Solar storms, including coronal mass ejections (CMEs), pose significant threats to satellites, power networks, and other crucial systems. The newly developed AI model PINNBARDS, created by researchers at Southwest Research Institute (SwRI) and NSF-NCAR, enables prediction of these solar events weeks before they occur by linking surface solar data with the Sun’s underlying magnetic behavior. This advancement offers vital lead time for safeguarding Earth's technological assets and space missions.

Decoding Solar Active Regions and Their Complexity

Predicting the emergence of major solar active regions (ARs), which spawn intense flares, has long challenged scientists due to the intricate nature of the Sun’s magnetic fields.
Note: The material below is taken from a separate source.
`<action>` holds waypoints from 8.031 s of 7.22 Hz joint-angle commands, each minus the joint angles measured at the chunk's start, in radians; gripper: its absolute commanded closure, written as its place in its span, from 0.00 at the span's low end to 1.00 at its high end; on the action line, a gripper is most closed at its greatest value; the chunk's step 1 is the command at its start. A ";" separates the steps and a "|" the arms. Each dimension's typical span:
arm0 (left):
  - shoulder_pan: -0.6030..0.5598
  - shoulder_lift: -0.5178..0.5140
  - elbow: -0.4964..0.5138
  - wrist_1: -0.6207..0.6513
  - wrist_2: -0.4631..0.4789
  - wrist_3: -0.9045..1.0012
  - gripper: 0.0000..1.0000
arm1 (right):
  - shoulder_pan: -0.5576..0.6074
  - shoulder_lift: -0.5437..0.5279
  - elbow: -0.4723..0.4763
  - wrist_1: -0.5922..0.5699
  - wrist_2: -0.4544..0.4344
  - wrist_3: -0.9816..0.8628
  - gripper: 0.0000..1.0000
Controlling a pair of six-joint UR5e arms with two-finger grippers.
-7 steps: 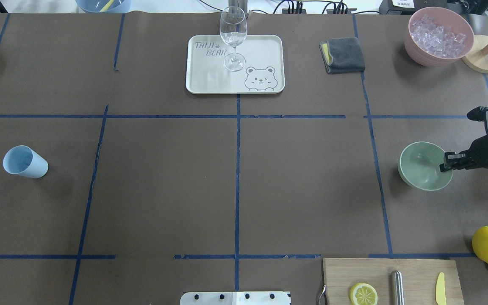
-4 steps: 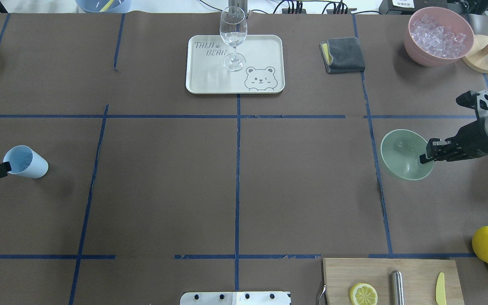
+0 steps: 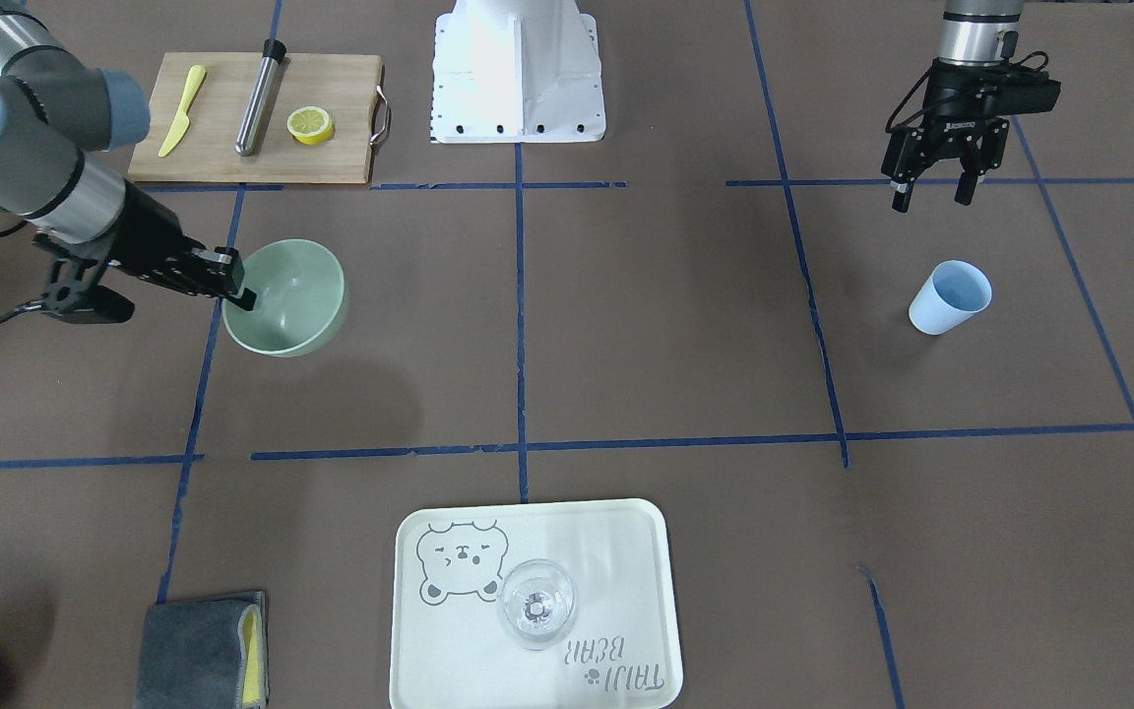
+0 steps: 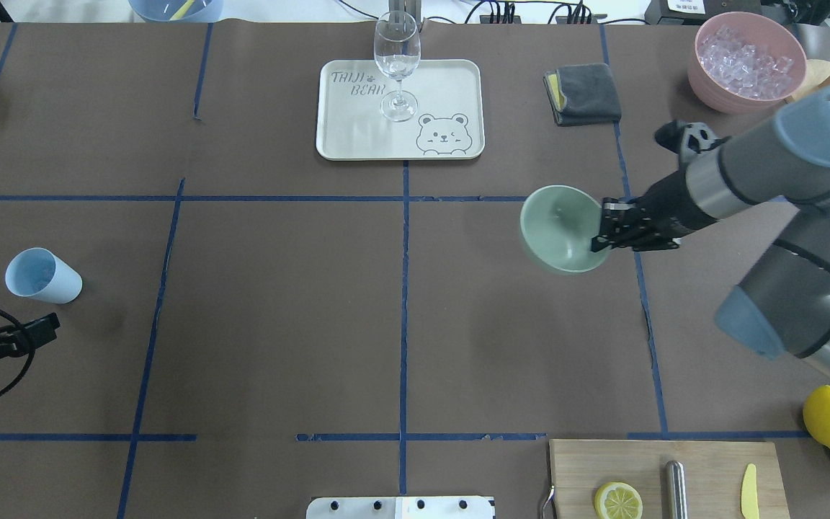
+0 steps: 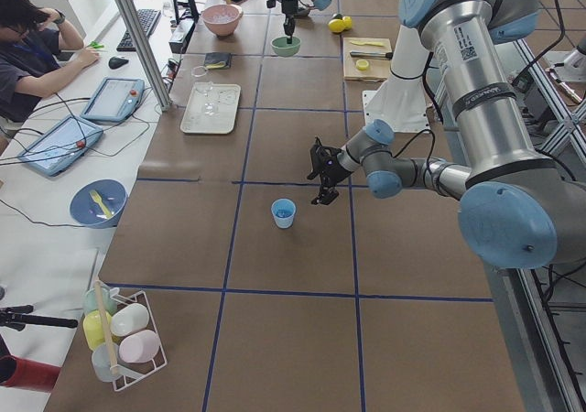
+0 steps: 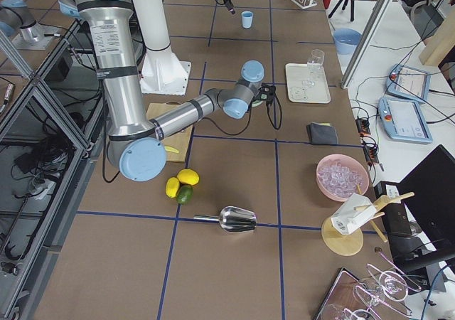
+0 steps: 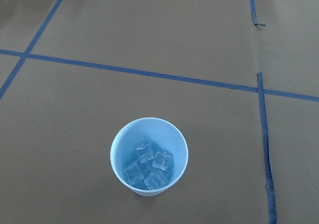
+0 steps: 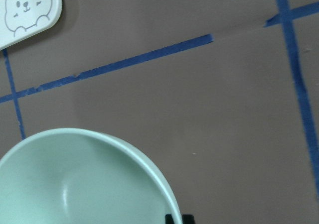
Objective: Pour ice into bowl
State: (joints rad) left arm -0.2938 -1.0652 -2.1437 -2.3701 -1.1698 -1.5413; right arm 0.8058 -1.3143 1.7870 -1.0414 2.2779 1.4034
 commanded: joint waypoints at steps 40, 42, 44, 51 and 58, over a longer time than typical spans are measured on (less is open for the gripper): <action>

These active zones arise from tangled magnetic structures beneath the solar surface and can unleash explosive phenomena such as solar flares and coronal mass ejections (CMEs). Such events send high-energy particles and radiation toward Earth, potentially disrupting communication, navigation, and electrical systems.

Dr. Subhamoy Chatterjee, an early-career scientist at SwRI and co-author of the study, noted, “Pinpointing when and where large flare-generating active regions form has been a longstanding challenge in heliophysics.” Traditional forecasting methods only offer short-term warnings, often measured in hours, limiting the ability to take proactive measures. The Sun’s turbulent magnetic dynamics compound this difficulty, making long-range predictions elusive until now.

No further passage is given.